TASK DESCRIPTION: Within the material below, transcribe exactly the lines from the one holding "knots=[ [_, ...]" through the one holding "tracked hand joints", keeping both ends and skipping the rest.

DATA SECTION:
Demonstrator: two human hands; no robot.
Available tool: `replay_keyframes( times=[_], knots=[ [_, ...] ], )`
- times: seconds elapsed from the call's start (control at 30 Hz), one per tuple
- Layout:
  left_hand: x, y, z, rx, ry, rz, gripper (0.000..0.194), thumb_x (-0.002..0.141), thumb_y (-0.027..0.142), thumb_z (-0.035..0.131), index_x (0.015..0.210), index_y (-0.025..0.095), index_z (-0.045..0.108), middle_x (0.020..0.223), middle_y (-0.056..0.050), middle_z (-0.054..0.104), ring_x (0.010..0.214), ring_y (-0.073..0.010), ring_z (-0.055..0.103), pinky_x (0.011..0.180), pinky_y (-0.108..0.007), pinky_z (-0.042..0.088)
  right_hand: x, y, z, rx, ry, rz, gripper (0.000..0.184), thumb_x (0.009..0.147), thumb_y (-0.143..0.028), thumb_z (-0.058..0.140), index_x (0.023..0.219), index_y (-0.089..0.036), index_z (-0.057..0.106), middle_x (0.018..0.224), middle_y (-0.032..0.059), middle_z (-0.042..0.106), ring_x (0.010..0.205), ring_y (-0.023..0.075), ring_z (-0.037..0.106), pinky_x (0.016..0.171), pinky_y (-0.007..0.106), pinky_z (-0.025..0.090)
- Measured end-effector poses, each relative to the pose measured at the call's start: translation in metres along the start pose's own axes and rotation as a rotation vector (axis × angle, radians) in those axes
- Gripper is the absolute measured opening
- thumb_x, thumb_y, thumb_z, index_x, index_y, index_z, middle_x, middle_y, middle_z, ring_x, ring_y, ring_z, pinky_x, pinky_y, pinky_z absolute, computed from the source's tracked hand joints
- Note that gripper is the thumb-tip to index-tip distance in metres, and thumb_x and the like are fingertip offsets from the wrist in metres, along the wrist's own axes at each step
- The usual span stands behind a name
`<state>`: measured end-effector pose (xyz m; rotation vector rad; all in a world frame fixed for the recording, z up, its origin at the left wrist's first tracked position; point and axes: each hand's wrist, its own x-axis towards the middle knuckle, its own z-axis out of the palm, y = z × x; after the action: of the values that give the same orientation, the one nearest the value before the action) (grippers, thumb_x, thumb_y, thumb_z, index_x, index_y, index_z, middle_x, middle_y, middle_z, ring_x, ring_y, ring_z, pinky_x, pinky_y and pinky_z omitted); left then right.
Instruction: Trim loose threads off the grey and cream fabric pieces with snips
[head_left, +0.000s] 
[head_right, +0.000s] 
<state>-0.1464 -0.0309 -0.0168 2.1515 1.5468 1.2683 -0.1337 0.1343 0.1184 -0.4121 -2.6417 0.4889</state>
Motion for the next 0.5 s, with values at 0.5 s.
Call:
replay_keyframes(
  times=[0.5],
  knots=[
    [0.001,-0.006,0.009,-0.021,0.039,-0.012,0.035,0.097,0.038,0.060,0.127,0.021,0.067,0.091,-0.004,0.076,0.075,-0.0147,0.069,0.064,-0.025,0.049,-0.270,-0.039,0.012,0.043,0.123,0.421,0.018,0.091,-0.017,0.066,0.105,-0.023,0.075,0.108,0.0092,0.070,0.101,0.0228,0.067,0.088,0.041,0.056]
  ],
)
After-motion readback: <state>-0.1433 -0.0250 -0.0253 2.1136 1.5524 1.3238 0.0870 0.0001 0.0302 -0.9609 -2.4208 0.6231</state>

SOLUTION TO THIS TASK:
Available tool: `replay_keyframes( times=[_], knots=[ [_, ...] ], )`
- times: seconds elapsed from the call's start (control at 30 Hz), one per tuple
- Layout:
  left_hand: x, y, z, rx, ry, rz, gripper (0.000..0.194), thumb_x (-0.002..0.141), thumb_y (-0.027..0.142), thumb_z (-0.035..0.131), index_x (0.015..0.210), index_y (-0.025..0.095), index_z (-0.045..0.108), middle_x (0.020..0.223), middle_y (-0.056..0.050), middle_z (-0.054..0.104), ring_x (0.010..0.214), ring_y (-0.073..0.010), ring_z (-0.055..0.103), pinky_x (0.011..0.180), pinky_y (-0.108..0.007), pinky_z (-0.042..0.088)
  right_hand: x, y, z, rx, ry, rz, gripper (0.000..0.184), thumb_x (0.009..0.147), thumb_y (-0.143..0.028), thumb_z (-0.058..0.140), index_x (0.023..0.219), index_y (-0.089..0.036), index_z (-0.057..0.106), middle_x (0.018..0.224), middle_y (-0.032..0.059), middle_z (-0.042..0.106), ring_x (0.010..0.205), ring_y (-0.023..0.075), ring_z (-0.037..0.106), pinky_x (0.016..0.171), pinky_y (-0.007..0.106), pinky_z (-0.025..0.090)
- Measured end-effector poses, each relative to the pose measured at the call's start: translation in metres along the start pose's own axes and rotation as a rotation vector (axis × angle, radians) in those axes
- Gripper is the absolute measured opening
- thumb_x, thumb_y, thumb_z, index_x, index_y, index_z, middle_x, middle_y, middle_z, ring_x, ring_y, ring_z, pinky_x, pinky_y, pinky_z absolute, computed from the source's tracked hand joints

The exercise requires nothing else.